この場面やや継投が遅れた印象を受けたが、前の川越南戦でエース若月智也(3年)が初回に打ち込まれた後を長澤が好リリーフしほぼ9回を完投した経緯があるだけにやむを得ないか。
5回まで進修館打線をノーヒットに抑えていた田中もやや大差になりやや集中力が落ちたか6回表にこの試合唯一のヒットを浴びるが落ち着いて後続を抑えると圧巻だったのは最終回となった7回だ。
「最後は狙いました」(田中)と三者三振を狙ってとるあたりはさすがだ。
「田中がダメだったら終わりというチームにはしたくない」とあくまで与野・前田監督は全員野球を強調するが彼が中心であることに間違いない。
あくまで一戦一戦、次は齋藤監督率いる難敵・北本戦。
「ストレートを含め自分がどれだけ通用するのか確かめたい」とあくまで先を見据えている田中。

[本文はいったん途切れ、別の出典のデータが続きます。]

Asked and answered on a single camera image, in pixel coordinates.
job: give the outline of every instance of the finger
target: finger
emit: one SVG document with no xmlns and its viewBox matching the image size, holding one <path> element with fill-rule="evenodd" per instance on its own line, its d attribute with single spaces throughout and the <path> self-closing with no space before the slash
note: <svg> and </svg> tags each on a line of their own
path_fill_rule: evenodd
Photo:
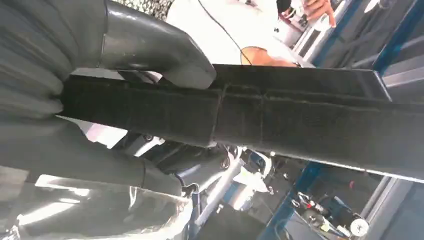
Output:
<svg viewBox="0 0 424 240">
<path fill-rule="evenodd" d="M 319 17 L 321 17 L 323 14 L 325 14 L 327 11 L 327 9 L 325 9 L 324 7 L 319 8 L 318 10 L 314 11 L 312 14 L 310 14 L 307 17 L 307 20 L 313 20 L 313 19 L 318 19 Z"/>
<path fill-rule="evenodd" d="M 305 10 L 307 12 L 312 13 L 313 11 L 322 8 L 326 2 L 324 0 L 317 0 L 316 2 L 312 3 L 311 5 L 308 5 L 305 7 Z"/>
<path fill-rule="evenodd" d="M 330 10 L 327 11 L 328 17 L 329 17 L 329 21 L 330 21 L 330 25 L 335 28 L 336 27 L 336 19 L 334 18 L 334 11 L 333 9 L 330 7 Z"/>
</svg>

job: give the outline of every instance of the wire
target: wire
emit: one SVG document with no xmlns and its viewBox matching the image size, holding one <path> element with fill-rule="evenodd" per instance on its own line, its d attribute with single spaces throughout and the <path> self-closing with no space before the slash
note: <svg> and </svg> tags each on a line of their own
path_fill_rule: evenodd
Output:
<svg viewBox="0 0 424 240">
<path fill-rule="evenodd" d="M 249 62 L 250 65 L 253 65 L 252 62 L 249 60 L 249 58 L 246 56 L 246 54 L 243 52 L 242 48 L 237 44 L 237 42 L 234 40 L 234 38 L 230 35 L 230 33 L 225 29 L 224 26 L 222 26 L 222 24 L 220 22 L 218 22 L 210 13 L 209 11 L 205 8 L 205 6 L 203 6 L 201 0 L 197 0 L 198 3 L 200 4 L 201 8 L 206 12 L 206 14 L 210 17 L 210 19 L 212 19 L 227 35 L 228 37 L 232 40 L 232 42 L 237 46 L 238 50 L 240 51 L 241 55 L 243 55 L 244 58 L 246 58 L 246 60 Z"/>
</svg>

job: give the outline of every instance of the person's hand
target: person's hand
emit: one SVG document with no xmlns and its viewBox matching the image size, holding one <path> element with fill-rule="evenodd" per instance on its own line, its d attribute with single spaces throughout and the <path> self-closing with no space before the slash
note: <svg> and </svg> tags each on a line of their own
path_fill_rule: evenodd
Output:
<svg viewBox="0 0 424 240">
<path fill-rule="evenodd" d="M 318 19 L 323 14 L 327 14 L 330 25 L 333 28 L 336 27 L 336 20 L 334 18 L 334 11 L 330 0 L 305 0 L 304 9 L 306 11 L 308 21 Z"/>
</svg>

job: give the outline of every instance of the workshop
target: workshop
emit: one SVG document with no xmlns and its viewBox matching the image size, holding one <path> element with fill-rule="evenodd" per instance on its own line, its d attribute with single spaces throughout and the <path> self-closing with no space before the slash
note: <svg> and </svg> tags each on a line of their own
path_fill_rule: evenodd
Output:
<svg viewBox="0 0 424 240">
<path fill-rule="evenodd" d="M 424 0 L 0 0 L 0 240 L 415 240 Z"/>
</svg>

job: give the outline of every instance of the blue metal column
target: blue metal column
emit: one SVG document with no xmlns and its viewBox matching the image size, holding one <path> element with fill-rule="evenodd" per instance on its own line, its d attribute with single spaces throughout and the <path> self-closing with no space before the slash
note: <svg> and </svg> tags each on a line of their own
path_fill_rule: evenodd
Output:
<svg viewBox="0 0 424 240">
<path fill-rule="evenodd" d="M 372 64 L 372 69 L 383 75 L 392 61 L 398 56 L 402 45 L 407 41 L 424 13 L 424 1 L 415 0 L 402 21 L 397 26 L 390 41 L 383 47 L 378 58 Z"/>
<path fill-rule="evenodd" d="M 274 213 L 266 228 L 257 238 L 258 240 L 278 240 L 276 233 L 280 233 L 290 221 L 290 218 L 295 213 L 292 205 L 292 199 L 296 192 L 307 192 L 312 186 L 317 176 L 320 174 L 323 165 L 317 162 L 310 162 L 303 170 L 301 176 L 297 179 L 293 189 L 287 194 L 281 205 Z"/>
</svg>

フォーム的にはややスリークォーター気味でもう少し身長を活かすためにはもっと上から投げ下ろして欲しいがストレートは常時130km中盤でスライダーの制球も良くまとまっている。
彼の真価、フルスロットルで投げる姿は浦和学院戦でみられるのではなかろうか。まだまだ彼のピッチングはこんなものではないはずだ。